[DATA SHOWN — start]

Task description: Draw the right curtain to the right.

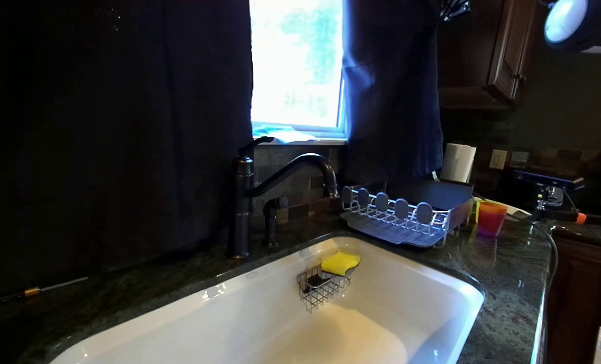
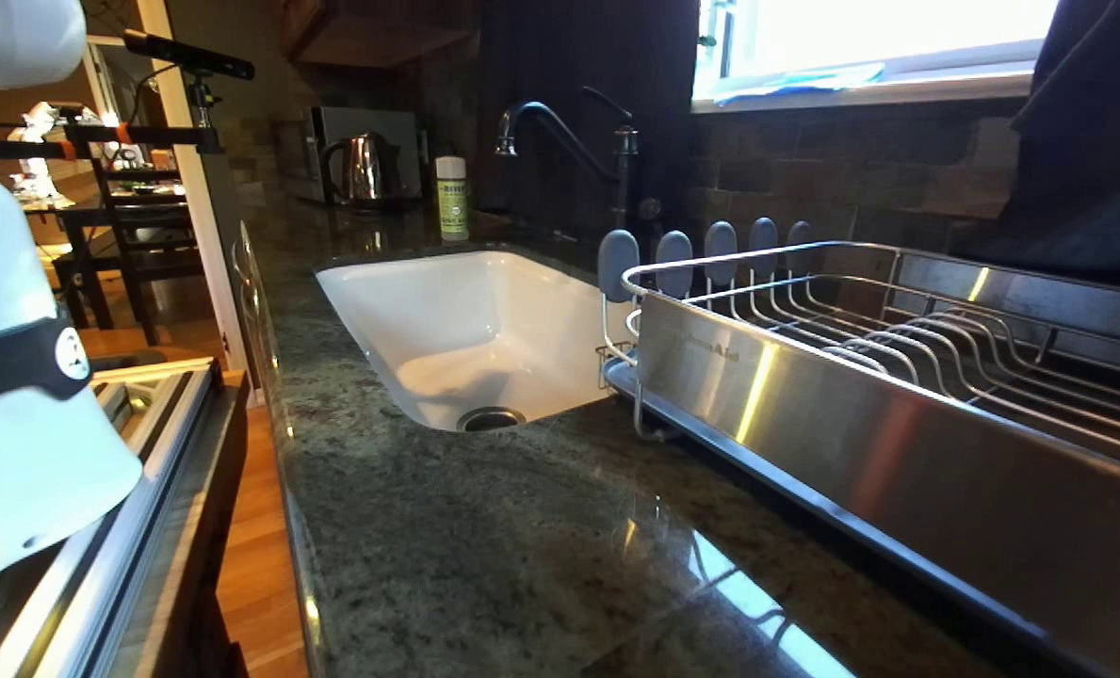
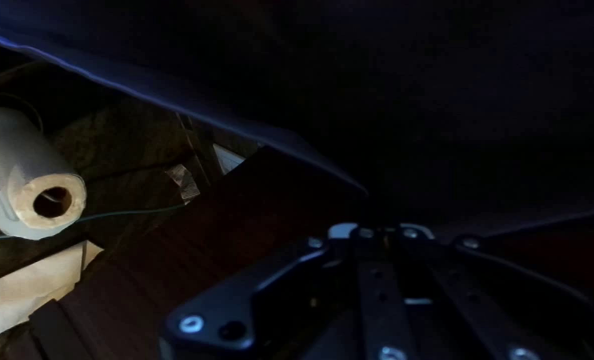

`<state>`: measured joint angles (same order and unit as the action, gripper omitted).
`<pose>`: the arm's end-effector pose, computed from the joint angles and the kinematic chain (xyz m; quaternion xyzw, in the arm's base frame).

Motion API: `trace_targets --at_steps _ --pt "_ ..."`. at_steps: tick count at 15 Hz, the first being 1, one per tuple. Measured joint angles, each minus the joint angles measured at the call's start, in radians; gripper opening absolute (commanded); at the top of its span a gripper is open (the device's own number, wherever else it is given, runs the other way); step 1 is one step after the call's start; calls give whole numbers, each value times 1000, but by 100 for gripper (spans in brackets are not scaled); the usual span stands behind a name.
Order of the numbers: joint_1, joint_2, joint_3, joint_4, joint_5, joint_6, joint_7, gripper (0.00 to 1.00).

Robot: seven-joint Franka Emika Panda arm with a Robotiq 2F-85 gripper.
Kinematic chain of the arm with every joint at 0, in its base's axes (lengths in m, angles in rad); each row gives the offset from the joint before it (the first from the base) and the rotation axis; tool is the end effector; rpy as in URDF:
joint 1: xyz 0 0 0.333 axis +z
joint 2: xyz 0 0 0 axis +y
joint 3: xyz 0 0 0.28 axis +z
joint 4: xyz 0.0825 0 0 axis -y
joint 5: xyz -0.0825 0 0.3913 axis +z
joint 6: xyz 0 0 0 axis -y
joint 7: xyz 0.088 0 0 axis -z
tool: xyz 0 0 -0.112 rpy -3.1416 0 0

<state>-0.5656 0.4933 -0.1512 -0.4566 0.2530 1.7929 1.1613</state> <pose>0.5071 -0.3504 0.8289 -0.5747 0.7042 -0.3751 0.1820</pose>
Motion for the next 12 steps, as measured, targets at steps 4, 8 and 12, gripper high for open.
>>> trace_targets --at_steps 4,8,12 --pt "22 17 17 0 -3 6 3 2" --pt "54 31 21 0 -9 6 -4 2" --pt "52 31 21 1 -9 6 -6 1"
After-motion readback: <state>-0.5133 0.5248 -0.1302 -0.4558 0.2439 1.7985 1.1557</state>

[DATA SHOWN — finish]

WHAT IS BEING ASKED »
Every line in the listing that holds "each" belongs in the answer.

SOLUTION TO THIS EXERCISE »
Motion API: `trace_targets --at_steps _ --pt "_ ..."`. at_steps: tick count at 15 Hz, the first being 1, one per tuple. Measured joint angles, each minus the joint angles measured at the call's start, in radians; gripper opening absolute (commanded); at the top of its span a gripper is open (the device's own number, wherever else it is given, runs the other way); step 1 is one step after the call's start; calls give whole numbers, each value times 1000, but by 100 for gripper (spans in brackets are not scaled); the usual span stands behind a name.
Kinematic chain of the arm with every joint at 0, in its base's axes (lengths in m, angles in rad); each row gives the offset from the joint before it (the first from the base) and the rotation axis; tool is the end effector; rpy as in URDF:

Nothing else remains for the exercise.